Exercise aim:
Your task is to copy the lines of the data below from the line holding "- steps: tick" through the line holding "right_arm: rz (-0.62", inclusive, exactly and with nothing added.

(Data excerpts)

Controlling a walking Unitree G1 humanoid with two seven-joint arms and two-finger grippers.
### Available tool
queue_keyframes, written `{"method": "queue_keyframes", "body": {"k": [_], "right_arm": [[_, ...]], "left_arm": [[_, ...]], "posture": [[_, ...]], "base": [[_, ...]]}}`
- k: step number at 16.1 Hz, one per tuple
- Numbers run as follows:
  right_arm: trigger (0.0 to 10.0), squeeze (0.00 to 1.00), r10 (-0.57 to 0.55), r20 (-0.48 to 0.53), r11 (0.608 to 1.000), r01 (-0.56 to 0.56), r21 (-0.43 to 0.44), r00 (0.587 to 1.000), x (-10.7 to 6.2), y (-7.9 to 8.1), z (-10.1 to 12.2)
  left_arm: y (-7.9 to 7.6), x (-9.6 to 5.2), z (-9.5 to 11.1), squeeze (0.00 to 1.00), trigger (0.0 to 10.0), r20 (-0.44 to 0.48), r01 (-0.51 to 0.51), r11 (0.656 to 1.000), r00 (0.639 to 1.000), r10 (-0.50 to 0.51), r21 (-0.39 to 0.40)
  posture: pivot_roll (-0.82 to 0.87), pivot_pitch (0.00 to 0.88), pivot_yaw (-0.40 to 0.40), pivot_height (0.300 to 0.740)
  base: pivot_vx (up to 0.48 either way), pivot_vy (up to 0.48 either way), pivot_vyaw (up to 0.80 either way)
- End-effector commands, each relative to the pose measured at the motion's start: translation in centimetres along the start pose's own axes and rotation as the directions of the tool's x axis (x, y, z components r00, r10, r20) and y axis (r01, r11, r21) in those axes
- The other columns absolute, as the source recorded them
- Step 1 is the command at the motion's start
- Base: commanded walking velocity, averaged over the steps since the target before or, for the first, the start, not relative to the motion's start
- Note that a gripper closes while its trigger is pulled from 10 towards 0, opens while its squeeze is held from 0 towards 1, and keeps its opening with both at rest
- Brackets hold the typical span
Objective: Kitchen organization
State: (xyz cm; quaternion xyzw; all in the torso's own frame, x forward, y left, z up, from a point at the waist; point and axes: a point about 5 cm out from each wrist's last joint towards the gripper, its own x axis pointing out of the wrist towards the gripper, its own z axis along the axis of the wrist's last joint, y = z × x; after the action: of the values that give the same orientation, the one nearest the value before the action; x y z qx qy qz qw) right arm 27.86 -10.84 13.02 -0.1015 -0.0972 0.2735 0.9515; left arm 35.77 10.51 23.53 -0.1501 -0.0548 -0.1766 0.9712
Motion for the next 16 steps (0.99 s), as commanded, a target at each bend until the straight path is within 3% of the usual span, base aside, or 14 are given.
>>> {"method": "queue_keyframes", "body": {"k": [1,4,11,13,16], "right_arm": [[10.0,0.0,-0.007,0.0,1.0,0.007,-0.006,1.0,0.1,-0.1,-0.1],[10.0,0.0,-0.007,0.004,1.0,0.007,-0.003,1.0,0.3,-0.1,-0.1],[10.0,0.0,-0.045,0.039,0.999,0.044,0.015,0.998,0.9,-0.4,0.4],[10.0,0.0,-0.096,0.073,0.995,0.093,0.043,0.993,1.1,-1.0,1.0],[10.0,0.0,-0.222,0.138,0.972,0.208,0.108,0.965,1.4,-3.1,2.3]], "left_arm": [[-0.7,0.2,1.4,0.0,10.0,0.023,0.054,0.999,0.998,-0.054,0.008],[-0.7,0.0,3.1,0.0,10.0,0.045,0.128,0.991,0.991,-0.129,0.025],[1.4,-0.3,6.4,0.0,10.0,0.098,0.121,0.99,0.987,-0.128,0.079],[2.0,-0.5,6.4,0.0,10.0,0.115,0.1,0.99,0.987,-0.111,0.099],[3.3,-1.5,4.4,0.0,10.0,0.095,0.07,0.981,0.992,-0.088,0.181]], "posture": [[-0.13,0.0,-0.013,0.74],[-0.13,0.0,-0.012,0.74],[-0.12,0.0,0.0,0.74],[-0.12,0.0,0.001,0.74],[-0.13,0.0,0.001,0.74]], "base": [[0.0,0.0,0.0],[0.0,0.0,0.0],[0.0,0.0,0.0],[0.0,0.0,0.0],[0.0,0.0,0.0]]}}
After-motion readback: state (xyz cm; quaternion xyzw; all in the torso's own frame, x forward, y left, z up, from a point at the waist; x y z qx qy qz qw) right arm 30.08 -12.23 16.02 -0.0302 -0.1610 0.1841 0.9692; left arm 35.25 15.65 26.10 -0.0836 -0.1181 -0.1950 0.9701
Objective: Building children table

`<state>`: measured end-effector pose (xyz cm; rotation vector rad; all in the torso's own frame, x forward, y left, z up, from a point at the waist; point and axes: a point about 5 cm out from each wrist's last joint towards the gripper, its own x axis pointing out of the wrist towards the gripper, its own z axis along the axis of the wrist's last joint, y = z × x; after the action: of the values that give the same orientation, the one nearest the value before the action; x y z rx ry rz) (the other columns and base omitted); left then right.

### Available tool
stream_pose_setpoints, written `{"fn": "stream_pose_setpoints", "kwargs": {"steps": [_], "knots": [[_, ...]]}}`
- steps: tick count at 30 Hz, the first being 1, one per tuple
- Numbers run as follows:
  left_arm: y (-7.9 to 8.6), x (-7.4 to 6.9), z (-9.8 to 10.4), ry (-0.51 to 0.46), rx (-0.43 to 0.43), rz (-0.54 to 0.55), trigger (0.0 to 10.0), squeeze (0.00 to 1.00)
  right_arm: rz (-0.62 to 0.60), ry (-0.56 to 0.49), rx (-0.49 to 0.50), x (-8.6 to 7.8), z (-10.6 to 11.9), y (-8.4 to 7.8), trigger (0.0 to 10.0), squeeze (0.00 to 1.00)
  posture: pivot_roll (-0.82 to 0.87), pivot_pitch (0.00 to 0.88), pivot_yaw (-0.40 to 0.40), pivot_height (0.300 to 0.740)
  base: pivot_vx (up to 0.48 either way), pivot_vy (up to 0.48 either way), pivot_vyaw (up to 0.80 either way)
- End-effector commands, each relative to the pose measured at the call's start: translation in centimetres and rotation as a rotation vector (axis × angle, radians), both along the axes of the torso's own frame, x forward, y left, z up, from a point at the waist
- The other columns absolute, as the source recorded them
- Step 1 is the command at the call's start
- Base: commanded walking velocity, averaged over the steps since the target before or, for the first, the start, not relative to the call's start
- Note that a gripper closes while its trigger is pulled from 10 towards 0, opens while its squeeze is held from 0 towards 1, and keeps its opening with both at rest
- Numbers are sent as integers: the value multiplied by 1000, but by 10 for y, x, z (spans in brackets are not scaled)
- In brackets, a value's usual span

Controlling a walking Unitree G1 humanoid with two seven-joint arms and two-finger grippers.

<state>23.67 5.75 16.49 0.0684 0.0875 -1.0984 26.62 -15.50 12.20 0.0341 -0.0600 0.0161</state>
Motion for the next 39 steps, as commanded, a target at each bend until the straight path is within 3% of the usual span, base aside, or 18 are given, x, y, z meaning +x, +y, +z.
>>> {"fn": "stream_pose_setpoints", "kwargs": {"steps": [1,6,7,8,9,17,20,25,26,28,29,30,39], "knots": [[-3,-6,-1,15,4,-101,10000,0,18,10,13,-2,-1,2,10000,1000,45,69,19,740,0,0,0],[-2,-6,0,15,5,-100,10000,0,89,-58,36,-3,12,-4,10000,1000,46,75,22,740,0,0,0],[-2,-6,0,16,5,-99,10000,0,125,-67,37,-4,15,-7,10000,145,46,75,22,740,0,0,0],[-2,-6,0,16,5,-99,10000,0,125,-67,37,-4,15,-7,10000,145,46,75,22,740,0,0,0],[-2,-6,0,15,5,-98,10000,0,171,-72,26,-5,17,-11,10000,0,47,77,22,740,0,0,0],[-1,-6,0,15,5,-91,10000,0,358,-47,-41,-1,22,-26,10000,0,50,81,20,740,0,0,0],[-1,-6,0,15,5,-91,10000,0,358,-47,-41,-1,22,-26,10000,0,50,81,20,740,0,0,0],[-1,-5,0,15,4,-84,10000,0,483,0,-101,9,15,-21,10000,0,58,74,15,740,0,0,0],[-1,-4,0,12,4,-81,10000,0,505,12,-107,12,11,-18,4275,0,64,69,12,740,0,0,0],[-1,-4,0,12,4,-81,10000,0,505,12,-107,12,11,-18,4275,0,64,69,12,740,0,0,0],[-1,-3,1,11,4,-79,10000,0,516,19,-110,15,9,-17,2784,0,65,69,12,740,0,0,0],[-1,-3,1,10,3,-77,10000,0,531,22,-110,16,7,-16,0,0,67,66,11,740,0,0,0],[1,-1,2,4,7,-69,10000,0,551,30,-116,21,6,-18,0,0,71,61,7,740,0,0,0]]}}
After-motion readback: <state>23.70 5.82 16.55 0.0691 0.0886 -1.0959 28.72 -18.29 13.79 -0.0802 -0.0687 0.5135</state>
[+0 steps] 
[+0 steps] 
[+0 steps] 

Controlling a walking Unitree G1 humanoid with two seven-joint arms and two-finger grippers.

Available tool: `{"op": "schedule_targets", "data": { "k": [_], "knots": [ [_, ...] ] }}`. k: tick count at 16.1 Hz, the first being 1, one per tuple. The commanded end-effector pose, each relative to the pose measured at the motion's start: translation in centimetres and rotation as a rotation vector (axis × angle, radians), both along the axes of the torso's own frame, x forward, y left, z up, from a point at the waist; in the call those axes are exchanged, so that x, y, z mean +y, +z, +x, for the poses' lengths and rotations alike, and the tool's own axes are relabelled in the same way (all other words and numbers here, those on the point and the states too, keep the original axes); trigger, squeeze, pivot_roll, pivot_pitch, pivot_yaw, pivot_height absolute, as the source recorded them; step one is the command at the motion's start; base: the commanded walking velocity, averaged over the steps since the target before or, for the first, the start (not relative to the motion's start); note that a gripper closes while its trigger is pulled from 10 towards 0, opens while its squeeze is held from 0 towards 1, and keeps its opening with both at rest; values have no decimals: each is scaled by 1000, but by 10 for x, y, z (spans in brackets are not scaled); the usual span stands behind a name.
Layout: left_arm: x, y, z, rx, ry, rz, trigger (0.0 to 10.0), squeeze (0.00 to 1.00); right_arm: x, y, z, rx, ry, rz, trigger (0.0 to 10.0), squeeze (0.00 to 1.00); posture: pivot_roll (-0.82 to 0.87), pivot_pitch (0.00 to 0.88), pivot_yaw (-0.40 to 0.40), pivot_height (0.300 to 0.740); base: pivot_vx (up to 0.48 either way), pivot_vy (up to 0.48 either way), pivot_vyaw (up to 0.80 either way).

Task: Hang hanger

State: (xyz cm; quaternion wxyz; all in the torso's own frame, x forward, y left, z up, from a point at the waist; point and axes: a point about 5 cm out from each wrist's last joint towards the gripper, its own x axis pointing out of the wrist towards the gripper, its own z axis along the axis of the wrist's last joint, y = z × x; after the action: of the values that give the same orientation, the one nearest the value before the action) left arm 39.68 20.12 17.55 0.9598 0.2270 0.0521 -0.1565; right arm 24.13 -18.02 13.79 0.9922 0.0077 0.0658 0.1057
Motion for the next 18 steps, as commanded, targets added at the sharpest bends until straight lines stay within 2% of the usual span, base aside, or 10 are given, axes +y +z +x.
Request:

Answer section:
- steps: tick count at 30 Hz, the first being 1, one per tuple
- Numbers run as follows:
  left_arm: y (-7.9 to 8.6), x (-7.4 to 6.9), z (-9.8 to 10.4), ry (-0.51 to 0.46), rx (-0.43 to 0.43), rz (-0.54 to 0.55), trigger (0.0 to 10.0), squeeze (0.00 to 1.00)
  right_arm: rz (-0.62 to 0.60), ry (-0.56 to 0.49), rx (-0.49 to 0.50), x (-8.6 to 7.8), z (-10.6 to 11.9), y (-8.4 to 7.8), trigger (0.0 to 10.0), squeeze (0.00 to 1.00)

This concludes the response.